▶ Work to complete: The full listing, minus its pictures, should be printed again exactly as it stands.

▶ Records supplied:
<<<<

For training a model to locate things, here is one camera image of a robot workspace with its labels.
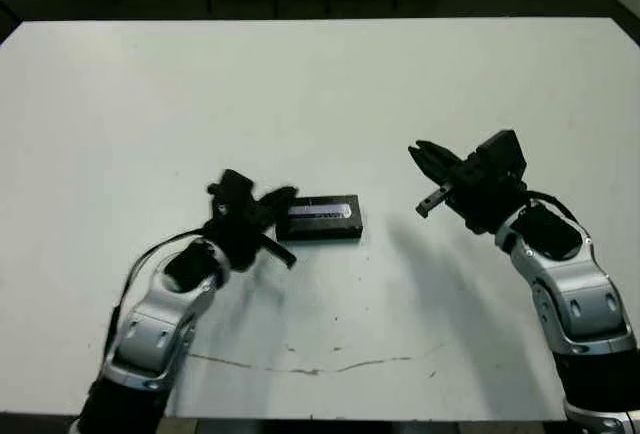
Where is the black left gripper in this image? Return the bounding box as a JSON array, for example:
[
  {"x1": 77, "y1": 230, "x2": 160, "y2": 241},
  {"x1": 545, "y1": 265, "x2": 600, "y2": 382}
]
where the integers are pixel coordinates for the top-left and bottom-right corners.
[{"x1": 202, "y1": 185, "x2": 300, "y2": 270}]

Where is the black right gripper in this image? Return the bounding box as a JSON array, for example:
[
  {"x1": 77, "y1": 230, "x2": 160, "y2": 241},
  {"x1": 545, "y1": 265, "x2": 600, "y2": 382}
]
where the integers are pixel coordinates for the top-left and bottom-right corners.
[{"x1": 408, "y1": 141, "x2": 531, "y2": 235}]

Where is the black box lid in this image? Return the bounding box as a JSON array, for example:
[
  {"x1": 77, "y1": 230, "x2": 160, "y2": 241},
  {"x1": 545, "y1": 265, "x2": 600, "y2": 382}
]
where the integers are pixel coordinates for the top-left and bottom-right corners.
[{"x1": 275, "y1": 193, "x2": 364, "y2": 244}]

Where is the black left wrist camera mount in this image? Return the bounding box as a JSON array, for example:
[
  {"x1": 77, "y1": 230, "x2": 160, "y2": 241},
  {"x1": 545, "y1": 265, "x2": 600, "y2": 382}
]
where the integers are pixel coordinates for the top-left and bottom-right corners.
[{"x1": 206, "y1": 168, "x2": 256, "y2": 208}]

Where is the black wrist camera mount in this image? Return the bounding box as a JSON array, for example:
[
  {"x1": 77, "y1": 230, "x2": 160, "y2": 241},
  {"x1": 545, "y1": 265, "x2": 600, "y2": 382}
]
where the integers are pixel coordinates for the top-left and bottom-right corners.
[
  {"x1": 474, "y1": 128, "x2": 526, "y2": 178},
  {"x1": 206, "y1": 168, "x2": 256, "y2": 208}
]

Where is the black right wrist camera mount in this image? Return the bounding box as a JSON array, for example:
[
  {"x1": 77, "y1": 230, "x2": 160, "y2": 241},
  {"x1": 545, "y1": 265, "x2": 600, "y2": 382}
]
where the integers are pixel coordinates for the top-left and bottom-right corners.
[{"x1": 474, "y1": 128, "x2": 526, "y2": 178}]

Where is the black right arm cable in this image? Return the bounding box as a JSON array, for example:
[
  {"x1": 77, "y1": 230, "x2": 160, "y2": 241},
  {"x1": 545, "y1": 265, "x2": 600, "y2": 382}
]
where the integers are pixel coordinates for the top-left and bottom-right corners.
[{"x1": 527, "y1": 191, "x2": 576, "y2": 220}]

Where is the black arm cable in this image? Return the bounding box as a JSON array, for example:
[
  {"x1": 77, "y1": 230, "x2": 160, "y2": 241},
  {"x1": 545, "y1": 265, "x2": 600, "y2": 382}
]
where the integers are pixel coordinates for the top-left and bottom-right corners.
[
  {"x1": 104, "y1": 226, "x2": 211, "y2": 355},
  {"x1": 527, "y1": 191, "x2": 576, "y2": 220}
]

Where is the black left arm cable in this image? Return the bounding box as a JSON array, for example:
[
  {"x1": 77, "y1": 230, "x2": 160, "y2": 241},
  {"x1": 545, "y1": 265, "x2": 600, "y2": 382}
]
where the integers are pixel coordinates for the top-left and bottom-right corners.
[{"x1": 104, "y1": 226, "x2": 211, "y2": 355}]

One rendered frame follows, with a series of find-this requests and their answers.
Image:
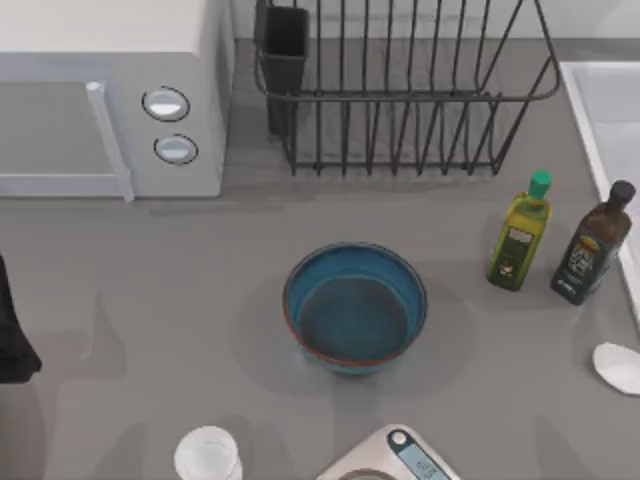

>>>>

▶ Answer below:
For training a model to locate things, here is one camera image of a robot workspace with its labels.
Where is the black left gripper in this image? Return the bounding box as a JSON array, for example:
[
  {"x1": 77, "y1": 230, "x2": 160, "y2": 241},
  {"x1": 545, "y1": 265, "x2": 600, "y2": 382}
]
where the integers are pixel coordinates for the top-left and bottom-right corners.
[{"x1": 202, "y1": 185, "x2": 300, "y2": 270}]

Where is the black right gripper in this image? Return the bounding box as a JSON array, for example:
[
  {"x1": 77, "y1": 230, "x2": 160, "y2": 241},
  {"x1": 545, "y1": 265, "x2": 600, "y2": 382}
]
where the integers are pixel coordinates for the top-left and bottom-right corners.
[{"x1": 408, "y1": 141, "x2": 531, "y2": 235}]

Where is the black box lid in this image? Return the bounding box as a JSON array, for example:
[
  {"x1": 77, "y1": 230, "x2": 160, "y2": 241},
  {"x1": 545, "y1": 265, "x2": 600, "y2": 382}
]
where the integers are pixel coordinates for the top-left and bottom-right corners.
[{"x1": 275, "y1": 193, "x2": 364, "y2": 244}]

Where is the black left wrist camera mount in this image? Return the bounding box as a JSON array, for example:
[
  {"x1": 77, "y1": 230, "x2": 160, "y2": 241},
  {"x1": 545, "y1": 265, "x2": 600, "y2": 382}
]
where the integers are pixel coordinates for the top-left and bottom-right corners.
[{"x1": 206, "y1": 168, "x2": 256, "y2": 208}]

Where is the black wrist camera mount in this image? Return the bounding box as a JSON array, for example:
[
  {"x1": 77, "y1": 230, "x2": 160, "y2": 241},
  {"x1": 545, "y1": 265, "x2": 600, "y2": 382}
]
where the integers are pixel coordinates for the top-left and bottom-right corners.
[
  {"x1": 474, "y1": 128, "x2": 526, "y2": 178},
  {"x1": 206, "y1": 168, "x2": 256, "y2": 208}
]

Where is the black right wrist camera mount in this image? Return the bounding box as a JSON array, for example:
[
  {"x1": 77, "y1": 230, "x2": 160, "y2": 241},
  {"x1": 545, "y1": 265, "x2": 600, "y2": 382}
]
where the integers are pixel coordinates for the top-left and bottom-right corners.
[{"x1": 474, "y1": 128, "x2": 526, "y2": 178}]

Where is the black right arm cable in this image? Return the bounding box as a JSON array, for example:
[
  {"x1": 77, "y1": 230, "x2": 160, "y2": 241},
  {"x1": 545, "y1": 265, "x2": 600, "y2": 382}
]
where the integers are pixel coordinates for the top-left and bottom-right corners.
[{"x1": 527, "y1": 191, "x2": 576, "y2": 220}]

Where is the black arm cable in this image? Return the bounding box as a JSON array, for example:
[
  {"x1": 77, "y1": 230, "x2": 160, "y2": 241},
  {"x1": 545, "y1": 265, "x2": 600, "y2": 382}
]
where the integers are pixel coordinates for the top-left and bottom-right corners.
[
  {"x1": 104, "y1": 226, "x2": 211, "y2": 355},
  {"x1": 527, "y1": 191, "x2": 576, "y2": 220}
]

Where is the black left arm cable in this image? Return the bounding box as a JSON array, for example:
[
  {"x1": 77, "y1": 230, "x2": 160, "y2": 241},
  {"x1": 545, "y1": 265, "x2": 600, "y2": 382}
]
where the integers are pixel coordinates for the top-left and bottom-right corners.
[{"x1": 104, "y1": 226, "x2": 211, "y2": 355}]

One rendered frame follows, with a series of find-this requests and their answers.
Image:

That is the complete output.